Модель поведения, им предложенная, отнюдь не универсальна, и у каждого, кто попробует применить ее к себе, неизбежно найдутся к нему претензии. Для канонически верующего православного – Ухтомский скорее всего вольнодумец. Для университетского коллеги-профессора – смелый парадоксалист, поставивший на себе небезопасный эксперимент одновременного служения и естественной науке, и Богу. А для всех, кто попросту способен задумываться над вечными проблемами жизни и смерти, над местом и ролью человека в природе, кто размышляет над уроками отечественной и мировой истории, над стихией народных бунтов, Ухтомский останется мощной фигурой праведника и мыслителя, с его колоссальной духовной энергетикой, душевной щедростью и жизнестойкостью.
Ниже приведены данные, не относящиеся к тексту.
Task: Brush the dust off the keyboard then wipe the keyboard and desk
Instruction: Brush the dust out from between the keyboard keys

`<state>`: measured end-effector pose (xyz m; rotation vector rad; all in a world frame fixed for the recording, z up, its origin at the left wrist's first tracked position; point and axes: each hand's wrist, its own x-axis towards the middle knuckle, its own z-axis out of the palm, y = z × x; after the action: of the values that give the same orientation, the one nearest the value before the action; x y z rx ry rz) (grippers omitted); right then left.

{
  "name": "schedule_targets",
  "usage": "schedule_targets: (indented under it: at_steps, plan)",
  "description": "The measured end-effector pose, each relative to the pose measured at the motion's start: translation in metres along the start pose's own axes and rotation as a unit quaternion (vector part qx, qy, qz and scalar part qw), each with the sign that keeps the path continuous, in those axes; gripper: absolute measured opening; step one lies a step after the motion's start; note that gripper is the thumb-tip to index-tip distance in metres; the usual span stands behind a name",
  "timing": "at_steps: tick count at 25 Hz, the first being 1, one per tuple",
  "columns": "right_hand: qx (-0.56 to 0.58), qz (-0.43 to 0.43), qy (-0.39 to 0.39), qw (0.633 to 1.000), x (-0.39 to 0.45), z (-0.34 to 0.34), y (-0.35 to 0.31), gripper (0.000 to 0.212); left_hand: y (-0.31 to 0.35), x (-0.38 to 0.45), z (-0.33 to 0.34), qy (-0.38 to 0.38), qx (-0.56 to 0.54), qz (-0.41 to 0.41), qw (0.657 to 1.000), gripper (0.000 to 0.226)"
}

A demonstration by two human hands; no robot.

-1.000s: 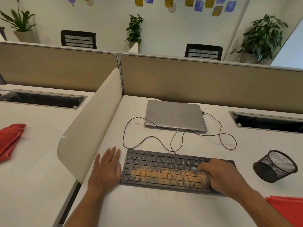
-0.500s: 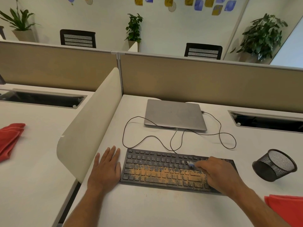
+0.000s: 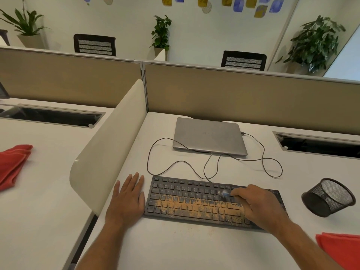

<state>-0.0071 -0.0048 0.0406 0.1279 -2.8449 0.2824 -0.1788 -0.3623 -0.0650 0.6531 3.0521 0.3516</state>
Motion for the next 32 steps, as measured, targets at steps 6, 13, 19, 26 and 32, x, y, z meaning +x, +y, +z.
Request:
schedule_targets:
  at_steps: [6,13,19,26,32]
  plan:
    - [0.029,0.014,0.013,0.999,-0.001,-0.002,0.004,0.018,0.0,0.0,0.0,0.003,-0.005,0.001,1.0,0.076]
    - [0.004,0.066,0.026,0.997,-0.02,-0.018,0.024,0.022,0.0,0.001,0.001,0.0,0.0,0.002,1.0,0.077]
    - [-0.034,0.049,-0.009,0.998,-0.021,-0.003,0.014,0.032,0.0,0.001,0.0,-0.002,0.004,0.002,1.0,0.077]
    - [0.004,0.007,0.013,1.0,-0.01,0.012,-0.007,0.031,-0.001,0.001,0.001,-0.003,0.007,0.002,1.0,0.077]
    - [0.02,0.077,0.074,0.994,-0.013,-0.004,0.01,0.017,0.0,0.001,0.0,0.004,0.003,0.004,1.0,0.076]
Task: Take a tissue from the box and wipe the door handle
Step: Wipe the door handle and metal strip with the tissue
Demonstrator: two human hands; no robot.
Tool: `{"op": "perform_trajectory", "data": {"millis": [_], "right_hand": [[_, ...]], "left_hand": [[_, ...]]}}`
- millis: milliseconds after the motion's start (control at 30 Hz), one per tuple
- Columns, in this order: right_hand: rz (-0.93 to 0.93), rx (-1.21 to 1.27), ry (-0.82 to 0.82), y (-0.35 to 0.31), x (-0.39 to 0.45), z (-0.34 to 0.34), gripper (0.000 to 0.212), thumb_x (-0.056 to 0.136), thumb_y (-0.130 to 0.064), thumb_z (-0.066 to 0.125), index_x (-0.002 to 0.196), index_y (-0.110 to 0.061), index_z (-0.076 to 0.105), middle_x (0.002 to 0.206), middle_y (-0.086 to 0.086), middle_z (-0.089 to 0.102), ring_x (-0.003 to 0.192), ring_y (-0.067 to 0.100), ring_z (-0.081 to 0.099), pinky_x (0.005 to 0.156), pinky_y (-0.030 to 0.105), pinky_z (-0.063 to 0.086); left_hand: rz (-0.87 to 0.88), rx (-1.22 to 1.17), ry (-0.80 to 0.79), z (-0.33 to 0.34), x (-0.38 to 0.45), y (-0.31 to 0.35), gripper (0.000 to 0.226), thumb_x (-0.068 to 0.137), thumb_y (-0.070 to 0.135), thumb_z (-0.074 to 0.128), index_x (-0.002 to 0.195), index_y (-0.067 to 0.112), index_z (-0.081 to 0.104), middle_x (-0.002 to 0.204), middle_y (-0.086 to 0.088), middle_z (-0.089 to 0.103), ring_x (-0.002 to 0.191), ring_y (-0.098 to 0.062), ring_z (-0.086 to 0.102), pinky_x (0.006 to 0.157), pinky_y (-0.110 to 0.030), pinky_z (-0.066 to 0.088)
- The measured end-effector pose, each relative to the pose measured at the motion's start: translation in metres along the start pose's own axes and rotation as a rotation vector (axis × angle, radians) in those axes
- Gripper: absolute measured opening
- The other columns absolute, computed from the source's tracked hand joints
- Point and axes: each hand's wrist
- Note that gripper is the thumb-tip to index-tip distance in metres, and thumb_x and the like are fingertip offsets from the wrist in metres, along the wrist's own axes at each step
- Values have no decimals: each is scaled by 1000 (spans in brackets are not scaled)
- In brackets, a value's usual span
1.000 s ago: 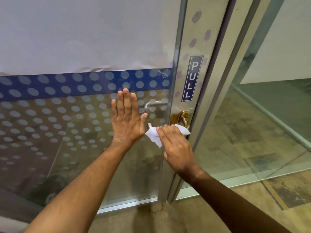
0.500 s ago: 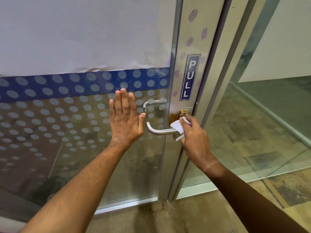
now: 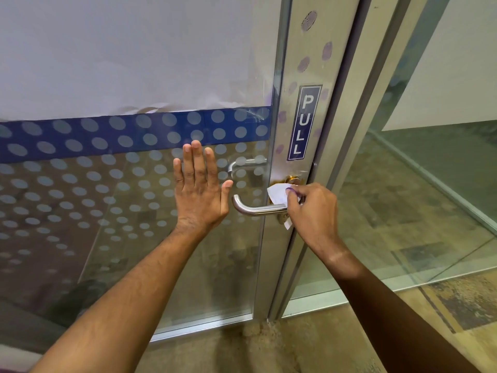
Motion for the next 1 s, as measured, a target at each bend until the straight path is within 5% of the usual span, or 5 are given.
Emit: {"op": "perform_trajectory", "data": {"millis": [233,333,500,667,1000], "right_hand": [[239,202,-42,2,13,-7,12,78,-18,72,87,-18,79,69,-13,70,64,4,61,60,6,41],[336,302,-66,8,18,-11,8,77,-16,72,80,-19,79,62,-12,66,59,4,60,61,17,43],[7,82,134,6,17,-15,20,82,-6,66,98,-7,77,90,7,72,79,18,65,72,12,38],[-239,-51,19,2,20,-10,16,88,-9,67,100,-3,75,95,11,67,82,25,64,76,33,54],[-67,45,6,3,28,-3,15,80,-15,77,95,-18,78,89,2,70,78,14,64,74,17,41]], "left_hand": [[-1,-5,-8,-1,0,0,94,98,48,39,150,12,-30,154,-6,-44,146,-23,-35,120,-40,-23],[-3,10,-18,-2,0,-1,93,99,48,38,149,11,-31,154,-6,-45,146,-23,-36,120,-40,-23],[3,19,-25,-2,0,-1,93,99,48,37,149,11,-32,153,-7,-46,145,-24,-37,120,-41,-23],[1,18,-21,0,-1,-1,95,98,48,40,149,11,-33,153,-7,-46,145,-24,-38,119,-41,-24],[5,10,19,2,0,-1,93,98,49,37,150,12,-30,155,-6,-44,146,-23,-35,120,-40,-23]]}}
Point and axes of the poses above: each hand's wrist, its own x-axis towards the middle knuckle, its own z-axis out of the palm, y = z × x
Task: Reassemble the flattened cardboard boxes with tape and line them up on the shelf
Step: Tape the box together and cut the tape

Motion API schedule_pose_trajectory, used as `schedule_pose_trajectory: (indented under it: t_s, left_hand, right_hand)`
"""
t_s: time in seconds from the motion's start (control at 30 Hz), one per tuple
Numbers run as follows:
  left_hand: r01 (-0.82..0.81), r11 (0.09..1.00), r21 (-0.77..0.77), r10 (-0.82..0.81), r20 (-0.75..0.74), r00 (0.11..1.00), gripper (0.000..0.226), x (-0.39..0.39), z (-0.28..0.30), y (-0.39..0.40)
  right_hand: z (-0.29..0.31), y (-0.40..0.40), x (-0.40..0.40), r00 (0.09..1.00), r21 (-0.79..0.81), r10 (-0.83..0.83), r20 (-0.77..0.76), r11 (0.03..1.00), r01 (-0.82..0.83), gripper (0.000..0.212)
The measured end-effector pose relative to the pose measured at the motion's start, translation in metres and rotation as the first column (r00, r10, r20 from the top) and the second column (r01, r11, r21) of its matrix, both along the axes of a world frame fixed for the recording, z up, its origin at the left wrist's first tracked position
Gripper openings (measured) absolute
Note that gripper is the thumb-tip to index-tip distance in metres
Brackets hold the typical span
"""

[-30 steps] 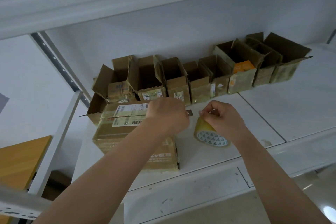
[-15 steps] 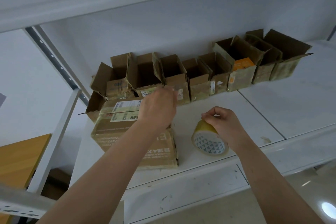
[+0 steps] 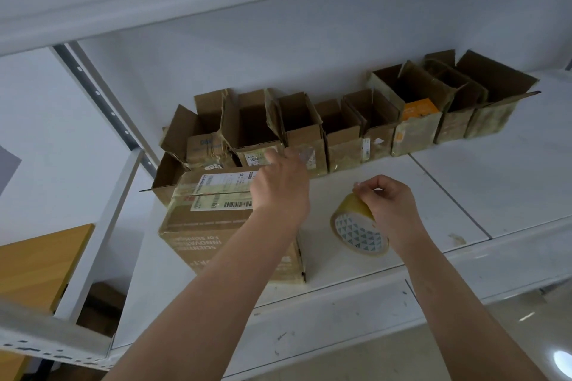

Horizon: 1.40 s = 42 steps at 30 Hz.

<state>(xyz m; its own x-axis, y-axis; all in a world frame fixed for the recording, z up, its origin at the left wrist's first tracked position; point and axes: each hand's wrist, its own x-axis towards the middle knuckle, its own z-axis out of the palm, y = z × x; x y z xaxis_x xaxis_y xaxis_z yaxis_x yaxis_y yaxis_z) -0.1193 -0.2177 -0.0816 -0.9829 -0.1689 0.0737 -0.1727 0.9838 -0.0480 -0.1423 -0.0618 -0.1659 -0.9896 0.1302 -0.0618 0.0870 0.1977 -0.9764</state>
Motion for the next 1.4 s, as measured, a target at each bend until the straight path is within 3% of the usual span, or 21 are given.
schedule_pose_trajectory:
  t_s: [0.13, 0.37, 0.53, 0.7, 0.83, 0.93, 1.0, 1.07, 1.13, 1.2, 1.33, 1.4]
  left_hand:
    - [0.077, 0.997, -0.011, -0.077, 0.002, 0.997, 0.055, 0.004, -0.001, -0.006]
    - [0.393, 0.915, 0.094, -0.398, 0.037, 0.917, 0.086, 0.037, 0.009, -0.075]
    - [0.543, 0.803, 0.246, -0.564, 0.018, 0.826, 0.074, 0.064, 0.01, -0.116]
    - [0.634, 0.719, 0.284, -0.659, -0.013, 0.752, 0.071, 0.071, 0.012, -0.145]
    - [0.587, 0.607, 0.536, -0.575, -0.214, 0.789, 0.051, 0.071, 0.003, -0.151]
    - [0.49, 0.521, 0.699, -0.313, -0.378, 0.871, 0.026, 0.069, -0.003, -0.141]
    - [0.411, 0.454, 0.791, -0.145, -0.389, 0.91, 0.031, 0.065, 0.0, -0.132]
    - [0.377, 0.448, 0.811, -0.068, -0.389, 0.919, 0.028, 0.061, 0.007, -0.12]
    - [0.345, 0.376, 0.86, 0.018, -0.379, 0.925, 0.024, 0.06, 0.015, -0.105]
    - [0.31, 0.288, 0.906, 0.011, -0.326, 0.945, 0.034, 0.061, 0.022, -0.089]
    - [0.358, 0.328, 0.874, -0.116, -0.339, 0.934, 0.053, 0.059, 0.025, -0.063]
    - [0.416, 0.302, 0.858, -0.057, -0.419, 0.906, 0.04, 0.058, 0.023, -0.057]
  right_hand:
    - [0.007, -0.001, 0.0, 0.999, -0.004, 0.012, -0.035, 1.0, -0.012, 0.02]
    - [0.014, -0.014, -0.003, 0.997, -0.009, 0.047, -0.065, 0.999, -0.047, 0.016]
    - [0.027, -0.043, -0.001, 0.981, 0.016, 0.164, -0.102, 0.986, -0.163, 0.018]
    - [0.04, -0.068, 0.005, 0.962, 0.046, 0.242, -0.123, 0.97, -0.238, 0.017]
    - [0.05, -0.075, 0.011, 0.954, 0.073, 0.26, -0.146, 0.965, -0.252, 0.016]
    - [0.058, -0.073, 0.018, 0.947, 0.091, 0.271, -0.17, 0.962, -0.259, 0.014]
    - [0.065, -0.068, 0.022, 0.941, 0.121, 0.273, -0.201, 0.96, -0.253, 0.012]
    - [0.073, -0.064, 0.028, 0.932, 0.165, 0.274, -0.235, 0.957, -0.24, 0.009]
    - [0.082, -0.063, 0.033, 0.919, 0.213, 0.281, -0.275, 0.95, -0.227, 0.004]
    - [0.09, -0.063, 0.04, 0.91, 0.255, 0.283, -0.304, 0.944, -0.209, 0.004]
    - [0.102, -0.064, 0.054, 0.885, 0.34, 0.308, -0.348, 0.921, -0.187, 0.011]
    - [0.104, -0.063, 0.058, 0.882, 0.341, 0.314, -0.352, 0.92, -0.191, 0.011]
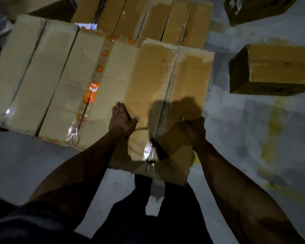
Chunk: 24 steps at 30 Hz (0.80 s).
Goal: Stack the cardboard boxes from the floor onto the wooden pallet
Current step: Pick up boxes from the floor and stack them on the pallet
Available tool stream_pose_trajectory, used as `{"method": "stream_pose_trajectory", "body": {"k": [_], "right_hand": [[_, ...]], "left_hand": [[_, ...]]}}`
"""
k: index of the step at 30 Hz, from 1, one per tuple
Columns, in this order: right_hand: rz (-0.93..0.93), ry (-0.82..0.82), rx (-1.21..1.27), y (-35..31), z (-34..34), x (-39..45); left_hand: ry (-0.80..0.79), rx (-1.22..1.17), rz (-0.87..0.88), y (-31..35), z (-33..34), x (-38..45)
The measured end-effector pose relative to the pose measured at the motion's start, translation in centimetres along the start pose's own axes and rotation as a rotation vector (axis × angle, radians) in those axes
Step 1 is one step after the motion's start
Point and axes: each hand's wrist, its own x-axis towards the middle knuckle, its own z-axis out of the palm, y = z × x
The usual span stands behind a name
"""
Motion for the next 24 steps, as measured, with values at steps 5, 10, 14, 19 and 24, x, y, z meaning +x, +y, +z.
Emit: {"method": "stream_pose_trajectory", "body": {"k": [5,10,14,19,24], "right_hand": [[0.001,0.032,-0.036,4.2,1.0,-2.3],[-0.018,0.068,-0.032,5.1,1.2,-5.2],[-0.016,0.105,-0.039,6.0,1.0,-5.5],[-0.033,0.115,-0.018,6.6,1.3,-5.7],[-0.061,0.122,-0.041,6.7,1.4,-5.6]], "left_hand": [[0.029,0.04,0.007,-2.4,0.1,-2.6],[0.065,0.056,-0.056,-2.1,-0.3,-4.0],[0.085,0.004,-0.099,-1.7,0.0,-4.0],[0.083,-0.045,-0.109,-2.2,-0.1,-4.1],[0.075,-0.086,-0.109,-3.2,-0.1,-3.7]]}}
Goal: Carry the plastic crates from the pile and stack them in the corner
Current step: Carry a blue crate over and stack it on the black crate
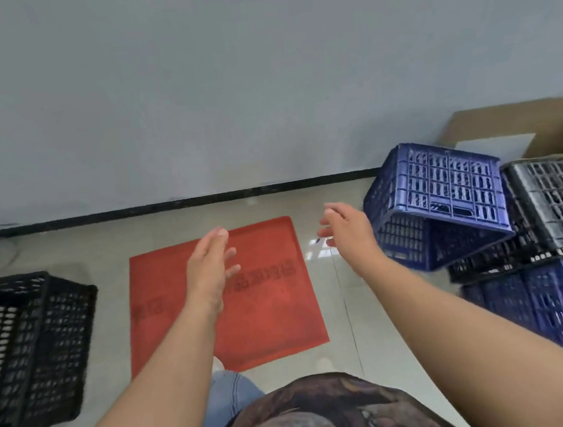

…Он звал свою юную корреспондентку с осторожной почтительностью по имени и отчеству – Варварой Александровной, сразу же задав в письмах к ней наставительный тон интеллектуальной беседы, дотошно излагал спонтанно рождавшиеся мысли и, явно склонный к назидательности, если не сказать к проповедничеству, внушал ей апостольские максимы. Мог рассказать о глупых дрязгах в родительской семье, о своеволии «бездушной, безгранично эгоистической матери», угнетавшей дочерей мелочной опекой, и заклеймить «тупую и слепую злобу проклятого мещанского миросозерцания». Мог пожаловаться на утомление от вздорных кляуз в Никольском приходе и просил подумать, отчего предприимчивость у русского человека сделалась синонимом вороватости, – не есть ли это черта, пробивающаяся в нашей истории с самих собирателей Руси? Он писал ей охотно и обо всем, но с особой настойчивостью пытался донести до Варвары Александровны свое личное представление о «народной вере и Церкви», не «господской и поповской», а истинной – старорусской. Заметил как-то: «Ищет народ. Хочется быть с народной душой».